Ce qui est frappant dans La Dame de Shanghai, malgré les nombreuses critiques dithyrambiques sur le film, est l'enlaidissement de Rita Hayworth. Par jalousie envers les autres hommes, rivaux éventuels, Orson Welles coupa la belle chevelure rousse de Rita Hayworth est la transforma en... Anne Baxter. Comme modèle de féminité il y a mieux.
D'ailleurs Joseph L Mankiewicz ne se trompa pas dans son superbe film All about Eve sorti 3 ans après, puisque Bette Davis à l'étincelante et longue chevelure rousse, se fait "détrôner" par l'insignifiante Anne Baxter.

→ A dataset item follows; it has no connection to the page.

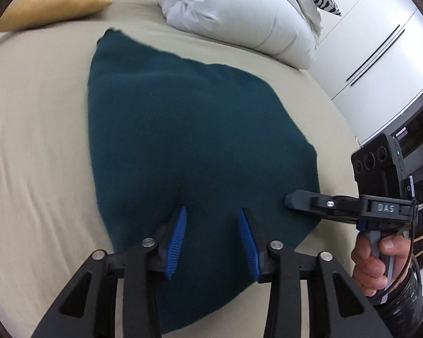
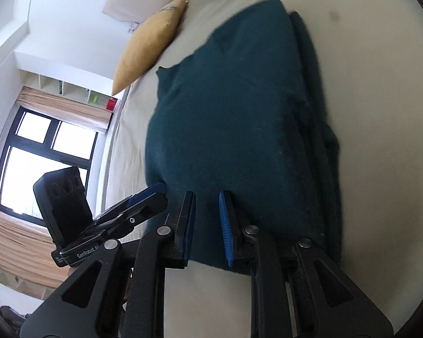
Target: Fold small clothes
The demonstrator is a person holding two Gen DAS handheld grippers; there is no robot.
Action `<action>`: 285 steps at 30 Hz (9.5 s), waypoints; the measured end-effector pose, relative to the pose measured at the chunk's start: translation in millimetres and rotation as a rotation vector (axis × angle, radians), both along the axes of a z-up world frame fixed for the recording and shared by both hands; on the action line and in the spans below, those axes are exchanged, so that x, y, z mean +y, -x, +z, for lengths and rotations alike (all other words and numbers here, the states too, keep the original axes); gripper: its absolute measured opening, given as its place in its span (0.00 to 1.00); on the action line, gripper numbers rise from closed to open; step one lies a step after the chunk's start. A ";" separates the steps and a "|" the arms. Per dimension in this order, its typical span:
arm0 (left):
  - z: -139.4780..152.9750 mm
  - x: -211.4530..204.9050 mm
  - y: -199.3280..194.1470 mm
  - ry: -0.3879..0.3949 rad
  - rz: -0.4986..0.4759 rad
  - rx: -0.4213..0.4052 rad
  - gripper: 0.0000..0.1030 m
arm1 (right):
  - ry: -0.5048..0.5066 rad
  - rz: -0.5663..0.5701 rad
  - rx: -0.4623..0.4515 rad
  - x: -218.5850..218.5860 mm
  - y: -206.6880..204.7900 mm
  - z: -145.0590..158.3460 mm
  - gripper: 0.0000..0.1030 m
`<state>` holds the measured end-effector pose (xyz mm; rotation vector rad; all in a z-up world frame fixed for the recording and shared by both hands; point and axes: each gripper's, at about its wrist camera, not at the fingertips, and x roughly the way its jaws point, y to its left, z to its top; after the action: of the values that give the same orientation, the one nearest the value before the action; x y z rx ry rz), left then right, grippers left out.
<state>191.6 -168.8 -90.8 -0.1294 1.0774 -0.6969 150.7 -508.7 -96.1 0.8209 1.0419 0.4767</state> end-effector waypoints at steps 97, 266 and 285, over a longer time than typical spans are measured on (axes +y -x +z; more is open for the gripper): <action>62.4 246.5 122.7 -0.033 0.276 -0.086 0.35 | 0.409 0.130 -0.163 269.8 78.9 87.3 0.20; 57.9 252.5 244.0 -0.371 0.584 -0.274 1.00 | 0.944 -0.172 -0.328 317.0 189.5 53.9 1.00; 57.5 251.8 244.3 -0.371 0.582 -0.277 1.00 | 0.941 -0.170 -0.326 316.3 191.4 53.1 1.00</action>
<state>-52.7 83.0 -33.3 -0.0208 0.8264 0.0158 -40.7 -192.4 -43.0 -0.0177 0.7544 -0.0559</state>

Joseph L Mankiewicz cinéaste visionnaire, voit que malgré tout que cela ne servira à rien de brimer le sex-appeal des actrices hollywoodiennes, puisque Marilyn Monroe, fait partie de la distribution de Eve dans un second rôle. Elle attend son heure, et fera vite oublier Anne Baxter.
Mais avant que Marilyn Monroe ne prenne le pouvoir, il fallait dire adieu aux femmes fatales du cinéma des années 40, adieu Gilda ! Adieu Gene Tierney, Ava Gardner, Veronica Lake et Lauren Bacall. Les réactionnaires de l'époque gagnent la partie et semblent dire: "Coupez moi donc cette chevelure trop érotique de femmes un peu trop libres, et restez dans vos maisons à faire le ménage, et à vous occupez des enfants."
La coupe de cheveux "casque" sera la norme dans toutes les années 50, de Joan Crawford à Jane Wyman, mais Marylyn Monroe viendra mettre à mal ces codes rigides de la bien-pensance des années 50, et cela malgré ses cheveux courts.
Orson Welles en tyran domestique ne voulait pas que sa femme, Rita Hayworth, puisse séduire les autres hommes. La dame de Shanghai est du fait dans les normes de l'époque. Chaque plan du film se veut novateur, mais le personnage féminin du film, qui correspond aux archétypes de l'époque, ne l'est pas. Il y a dichotomie entre le personnage de Rita Hayworth qui joue encore sur les codes de la femme fatale des années 40 (donc rien de bien nouveau) mais qui est emprisonnée dans un corps engoncé qui représente déjà la vision de la femme des années 50. C'est une vison misogyne. D'ailleurs Orson Welles fait mourir son personnage féminin, alors que la défunte Laura (Gene Tierney, dans le sublime film d'Otto Preminger de 1944) ressuscite. La dame de Shanghai est une critique d'Hollywood d'Orson Welles, certes, mais en partie seulement car le cinéaste n'a pas vu venir le genre de personnage féminin empesé que le cinéma américain allait produire dans les années 50. Ce n'est guère anticipateur. Orson Welles enlève donc la belle et désirable apparence de Rita Hayworth, pour se complaire dans ce qui sera l'image de la femme avec les codifications rigides des années 50. C'est le comble du cynisme et c'est plutôt creux. Le film veut dynamiter les codes du film classique, mais il enferme justement la femme dans les carcans esthétiques austères et puritains qui allaient triompher dans la société américaine des années 50.